Work instructions: What you give must be exactly the lines of the material from the first through the line that contains "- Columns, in", inclusive, and no others.
*** Block opens ***
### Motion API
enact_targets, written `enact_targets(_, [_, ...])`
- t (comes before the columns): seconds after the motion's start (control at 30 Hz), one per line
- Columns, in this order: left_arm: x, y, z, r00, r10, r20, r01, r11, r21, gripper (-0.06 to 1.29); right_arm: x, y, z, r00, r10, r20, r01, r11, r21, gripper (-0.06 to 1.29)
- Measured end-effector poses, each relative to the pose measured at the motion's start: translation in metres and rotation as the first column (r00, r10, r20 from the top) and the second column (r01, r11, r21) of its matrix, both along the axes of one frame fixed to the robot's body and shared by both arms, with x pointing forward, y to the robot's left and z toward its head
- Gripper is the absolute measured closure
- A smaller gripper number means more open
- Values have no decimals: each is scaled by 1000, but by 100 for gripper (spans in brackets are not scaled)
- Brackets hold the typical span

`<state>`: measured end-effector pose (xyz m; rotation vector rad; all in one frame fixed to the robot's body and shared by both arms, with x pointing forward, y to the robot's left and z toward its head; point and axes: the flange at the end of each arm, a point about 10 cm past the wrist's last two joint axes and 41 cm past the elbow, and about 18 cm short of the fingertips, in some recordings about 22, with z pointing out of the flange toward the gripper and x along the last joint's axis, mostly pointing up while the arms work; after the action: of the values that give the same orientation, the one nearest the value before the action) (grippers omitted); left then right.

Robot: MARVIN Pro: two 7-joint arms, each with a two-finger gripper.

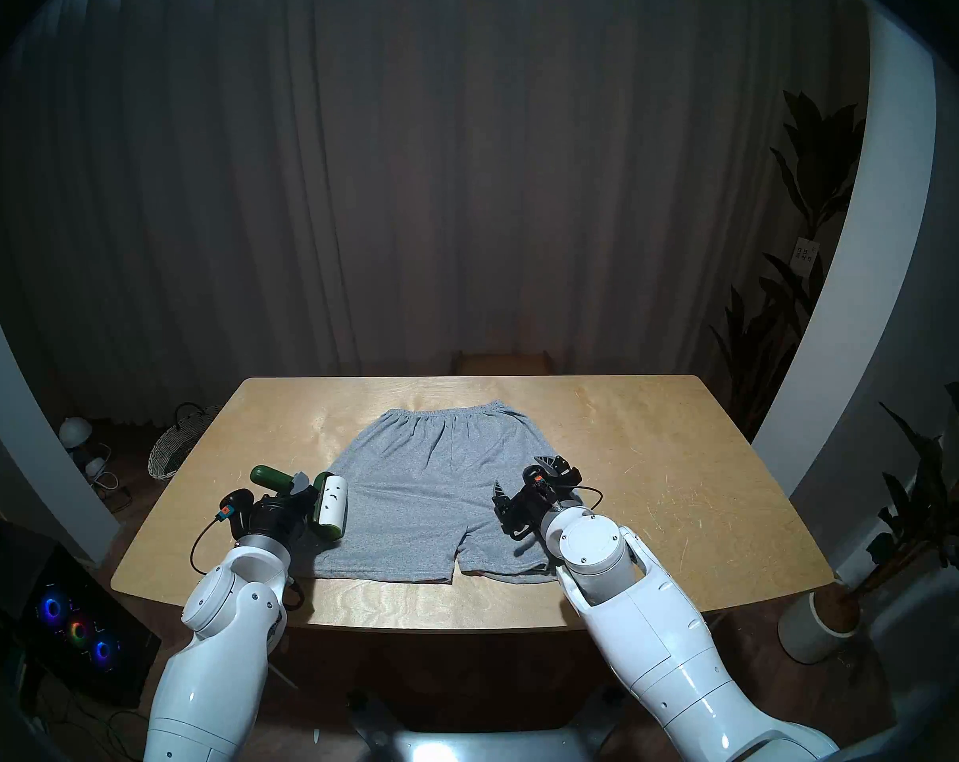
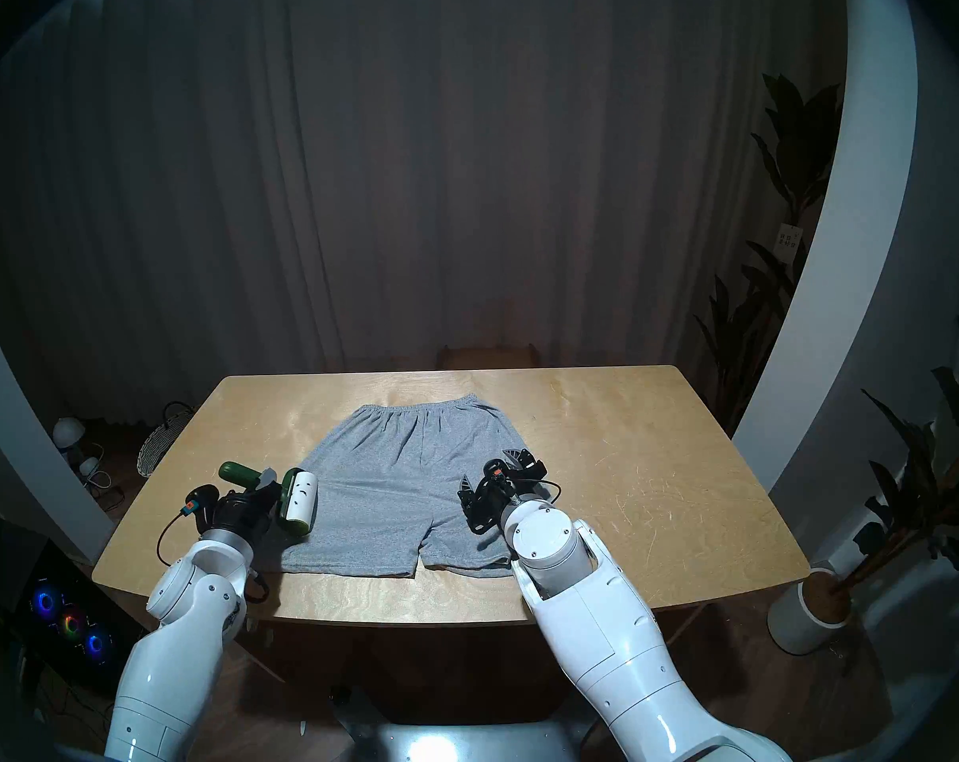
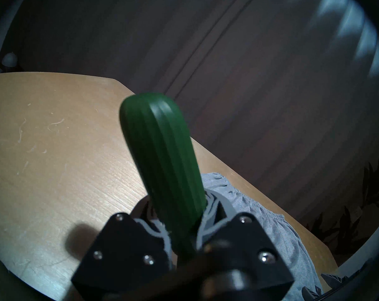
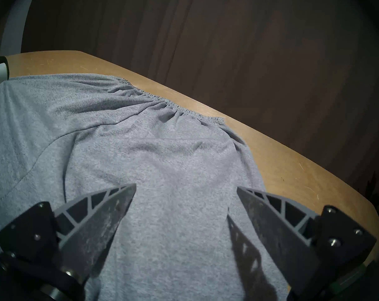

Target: Remove lint and debris from pants with a lint roller

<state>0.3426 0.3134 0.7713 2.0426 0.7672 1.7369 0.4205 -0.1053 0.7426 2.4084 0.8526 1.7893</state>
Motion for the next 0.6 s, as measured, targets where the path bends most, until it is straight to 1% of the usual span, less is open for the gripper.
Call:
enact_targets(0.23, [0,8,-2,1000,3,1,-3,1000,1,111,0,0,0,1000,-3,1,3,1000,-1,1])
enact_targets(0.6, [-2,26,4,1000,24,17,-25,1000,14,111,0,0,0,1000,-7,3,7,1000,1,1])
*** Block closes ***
Output for this exercise:
### Motion API
enact_targets, written `enact_targets(_, [_, ...])`
- t (comes before the columns): seconds after the motion's start (control at 30 Hz), one per line
- Columns, in this order: left_arm: x, y, z, r00, r10, r20, r01, r11, r21, gripper (-0.06 to 1.29); right_arm: x, y, z, r00, r10, r20, r01, r11, r21, gripper (-0.06 to 1.29)

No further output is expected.